La sorpresiva decisión presidencial de sustituir nuevamente al Comandante General de la Policía Boliviana, sólo seis meses después de haber posesionado al anterior, ha vuelto a poner en evidencia la gravedad de la crisis en que está sumida la institución.
Una vez más, como todas las anteriores, se ha escenificado un solemne acto de posesión en el que han abundado los discursos referidos a la necesidad de combatir la corrupción policial. El nuevo comandante, como todos sus antecesores, ha hecho derroche de vehemencia al proclamar su firme decisión de cumplir con éxito la misión en la que todos sus antecesores fracasaron, repitiendo así una escena que ya está tan desacreditada que no da motivos para esperar mejores resultados que los ya conocidos.
Un dato que alimenta el escepticismo con que es recibido cada nuevo cambio en la cúpula policial, con sus consabidos anuncios de reforma y depuración, es la suerte que corrieron los antecesores del comandante actual y sus respectivos planes de regeneración institucional. Ninguno de ellos pudo desarrollar una iniciativa que merezca ser reconocida; más bien, sus breves gestiones aumentaron el descrédito que pesa sobre la institución policial.
Es verdad que muchos de los excomandantes están actualmente procesados, acusados de haber incurrido en diversos delitos durante el ejercicio de sus funciones, lo que podría ser visto como una muestra de la drasticidad y seriedad con la que se quisiera luchar contra la corrupción. La realidad, sin embargo es otra, pues son tantos los lastres que se arrastran que se duda ya de toda retórica remoralizadora.
Tan flagrante falta de correspondencia entre las buenas intenciones y los actos que una y otra vez las desmienten, por lo repetitiva que es, no puede atribuirse a deficiencias éticas individuales. Es, más bien, una expresión de la naturaleza, magnitud y profundidad de la descomposición institucional en que está sumida la Policía Boliviana.
Probablemente una de las principales causas de tal debacle, que son muchas y muy complejas, es la facilidad con que se omiten los reglamentos internos, mandatos legales y hasta constitucionales a la hora de hacer las designaciones, distribuir ascensos y destinos. La ligereza con que se eliminó a toda una generación de generales para ceder su lugar a coroneles, es un ejemplo de lo dicho.

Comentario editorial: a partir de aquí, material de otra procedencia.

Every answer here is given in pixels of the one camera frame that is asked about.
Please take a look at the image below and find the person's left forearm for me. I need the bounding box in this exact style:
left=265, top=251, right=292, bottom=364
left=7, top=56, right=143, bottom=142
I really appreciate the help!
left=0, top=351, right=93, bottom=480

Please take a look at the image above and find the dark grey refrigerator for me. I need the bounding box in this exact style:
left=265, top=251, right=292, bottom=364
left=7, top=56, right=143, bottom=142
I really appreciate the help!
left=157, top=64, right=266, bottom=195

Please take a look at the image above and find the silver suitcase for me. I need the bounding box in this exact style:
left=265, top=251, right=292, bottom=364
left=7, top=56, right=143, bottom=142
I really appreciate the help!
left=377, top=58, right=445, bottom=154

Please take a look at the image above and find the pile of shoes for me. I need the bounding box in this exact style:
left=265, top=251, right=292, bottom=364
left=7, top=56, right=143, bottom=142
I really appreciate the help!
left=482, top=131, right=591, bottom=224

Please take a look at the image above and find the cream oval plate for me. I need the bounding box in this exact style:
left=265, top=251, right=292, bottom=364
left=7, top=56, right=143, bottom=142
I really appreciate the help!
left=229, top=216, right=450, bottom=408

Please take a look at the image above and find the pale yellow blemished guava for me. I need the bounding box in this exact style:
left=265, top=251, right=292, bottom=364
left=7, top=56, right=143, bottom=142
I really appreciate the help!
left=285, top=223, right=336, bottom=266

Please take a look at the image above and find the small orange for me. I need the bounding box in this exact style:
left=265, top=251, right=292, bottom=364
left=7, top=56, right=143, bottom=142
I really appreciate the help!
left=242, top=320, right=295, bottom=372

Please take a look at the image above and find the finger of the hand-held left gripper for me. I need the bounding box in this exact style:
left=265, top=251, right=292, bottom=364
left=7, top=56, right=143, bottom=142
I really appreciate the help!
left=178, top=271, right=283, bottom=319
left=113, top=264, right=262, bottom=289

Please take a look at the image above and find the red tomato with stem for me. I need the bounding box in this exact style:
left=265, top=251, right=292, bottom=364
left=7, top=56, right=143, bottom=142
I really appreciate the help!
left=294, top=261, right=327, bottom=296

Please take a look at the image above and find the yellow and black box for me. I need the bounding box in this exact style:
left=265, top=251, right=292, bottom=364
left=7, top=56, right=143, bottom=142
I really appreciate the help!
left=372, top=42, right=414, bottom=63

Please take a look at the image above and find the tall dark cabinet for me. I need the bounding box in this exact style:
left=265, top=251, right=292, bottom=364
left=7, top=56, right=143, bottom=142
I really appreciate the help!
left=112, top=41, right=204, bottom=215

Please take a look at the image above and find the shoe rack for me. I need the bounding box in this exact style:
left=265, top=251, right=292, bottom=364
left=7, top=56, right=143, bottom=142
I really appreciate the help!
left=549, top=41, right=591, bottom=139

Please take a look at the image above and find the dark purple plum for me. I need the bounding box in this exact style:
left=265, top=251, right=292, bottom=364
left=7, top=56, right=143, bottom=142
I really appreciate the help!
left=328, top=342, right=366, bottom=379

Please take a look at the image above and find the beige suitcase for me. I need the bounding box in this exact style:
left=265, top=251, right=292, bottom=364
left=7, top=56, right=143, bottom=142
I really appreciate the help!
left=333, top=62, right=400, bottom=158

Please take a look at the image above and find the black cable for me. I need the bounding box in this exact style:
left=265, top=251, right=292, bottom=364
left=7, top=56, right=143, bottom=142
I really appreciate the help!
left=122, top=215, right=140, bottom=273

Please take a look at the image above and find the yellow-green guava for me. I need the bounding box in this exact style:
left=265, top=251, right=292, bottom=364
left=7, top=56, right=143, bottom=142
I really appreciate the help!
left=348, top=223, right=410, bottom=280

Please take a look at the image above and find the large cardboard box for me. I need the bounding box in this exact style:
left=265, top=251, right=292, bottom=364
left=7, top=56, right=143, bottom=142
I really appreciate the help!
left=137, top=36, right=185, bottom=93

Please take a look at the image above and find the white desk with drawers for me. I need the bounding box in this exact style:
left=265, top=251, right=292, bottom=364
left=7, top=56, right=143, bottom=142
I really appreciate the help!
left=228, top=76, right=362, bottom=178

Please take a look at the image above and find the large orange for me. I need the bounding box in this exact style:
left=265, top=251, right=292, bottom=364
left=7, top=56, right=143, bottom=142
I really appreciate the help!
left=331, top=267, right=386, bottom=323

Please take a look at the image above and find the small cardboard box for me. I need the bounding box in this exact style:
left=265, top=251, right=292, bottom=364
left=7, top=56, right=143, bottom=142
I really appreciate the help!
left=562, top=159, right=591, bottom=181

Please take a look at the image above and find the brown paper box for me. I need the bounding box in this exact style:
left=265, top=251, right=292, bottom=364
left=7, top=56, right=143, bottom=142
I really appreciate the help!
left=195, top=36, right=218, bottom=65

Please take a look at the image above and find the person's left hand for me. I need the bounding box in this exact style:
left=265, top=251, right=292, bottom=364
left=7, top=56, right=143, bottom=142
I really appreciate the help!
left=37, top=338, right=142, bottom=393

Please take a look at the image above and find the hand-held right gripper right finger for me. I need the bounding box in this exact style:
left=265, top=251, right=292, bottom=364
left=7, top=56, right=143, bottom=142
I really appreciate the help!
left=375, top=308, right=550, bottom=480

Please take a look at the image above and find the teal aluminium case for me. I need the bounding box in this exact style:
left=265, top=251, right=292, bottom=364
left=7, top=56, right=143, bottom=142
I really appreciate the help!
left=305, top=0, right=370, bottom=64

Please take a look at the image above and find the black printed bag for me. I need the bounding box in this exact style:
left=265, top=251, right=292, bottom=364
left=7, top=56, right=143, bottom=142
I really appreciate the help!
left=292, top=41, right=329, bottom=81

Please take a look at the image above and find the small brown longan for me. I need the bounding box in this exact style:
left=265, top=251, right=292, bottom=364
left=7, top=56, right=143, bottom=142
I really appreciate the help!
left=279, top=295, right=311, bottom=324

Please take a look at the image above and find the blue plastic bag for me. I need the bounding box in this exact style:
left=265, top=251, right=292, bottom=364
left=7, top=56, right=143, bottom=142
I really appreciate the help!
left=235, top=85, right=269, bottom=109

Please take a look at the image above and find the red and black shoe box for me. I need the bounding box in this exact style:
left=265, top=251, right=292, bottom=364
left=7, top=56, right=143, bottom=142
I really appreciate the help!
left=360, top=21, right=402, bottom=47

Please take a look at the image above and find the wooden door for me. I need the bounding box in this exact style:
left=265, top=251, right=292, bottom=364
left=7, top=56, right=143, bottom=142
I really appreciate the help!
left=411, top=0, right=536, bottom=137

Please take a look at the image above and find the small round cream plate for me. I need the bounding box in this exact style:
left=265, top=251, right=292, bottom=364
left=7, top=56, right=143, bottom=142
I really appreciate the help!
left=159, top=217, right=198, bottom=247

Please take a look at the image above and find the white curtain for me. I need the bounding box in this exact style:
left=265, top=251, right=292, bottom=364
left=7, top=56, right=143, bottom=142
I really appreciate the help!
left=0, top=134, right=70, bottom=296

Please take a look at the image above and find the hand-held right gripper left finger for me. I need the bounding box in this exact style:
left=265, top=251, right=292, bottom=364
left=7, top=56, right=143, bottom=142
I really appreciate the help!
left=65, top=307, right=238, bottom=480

Como no podía ser de otro modo, la contrapartida de esa manera arbitraria de actuar es la falta de decoro con que las autoridades policiales confunden la lealtad que le deben al Estado con el sometimiento y servilismo con que retribuyen a quienes les brindan el cargo y sus privilegios, como si de una dádiva se tratara. Así, no es sorprendente que la Policía haya llegado a los actuales niveles de degradación institucional.
Pese a ello, siempre estará latente la esperanza en que sus mejores exponentes puedan, finalmente, reencauzar esta vital institución nacional a la que se ha confiado nada menos que la misión de “defender la sociedad y la conservación del orden público, y el cumplimiento de las leyes”.